Best practices to capture and store system critical data

Collecting critical data is a challenge, but there are several ways companies can overcome them and achieve gains.

Courtesy: Brett Sayles

Learning Objectives

Understand how an interface node is set up on a network where a data source is located and uses interfaces or connectors to obtain the data and write it to a historian.
When deciding what data to capture and store, it is important to know the data types coming from the assets or elements.
Understood how data formats are often stored and the different file formats with compression algorithms that provide benefits for specific use cases.

Data insights

Software and hardware for collecting and storing data can be purchased from a multitude of different third-party vendors, creating challenges for integration.
Interface nodes and connectors can be used to aggregate data from diverse sources into a single historian.
Choosing the proper data format for your use case is also important. Common data formats include: CSV, JSON, AVRO and Parquet.

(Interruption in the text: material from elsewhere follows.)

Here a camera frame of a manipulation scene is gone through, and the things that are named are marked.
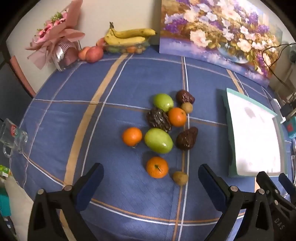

Manufacturers have continued to take on projects to automate processes, collect and historize data and report on results in the form of key performance indicators (KPIs) or metrics that add significant value to their business. In the process, however, they encountered many ways to collect and store data and had to choose from a huge list of software and hardware vendors.

Each third-party vendor specializes in specific application areas, making their service appealing to the companies that require them. After all, collecting system critical data from a boiler is different than collecting data from a process that creates tire treads.
Choosing from multiple third-party vendor data collection systems also has created challenges for manufacturers. Personnel must deal with multiple historians and multiple procedures to access company data for analysis and reporting.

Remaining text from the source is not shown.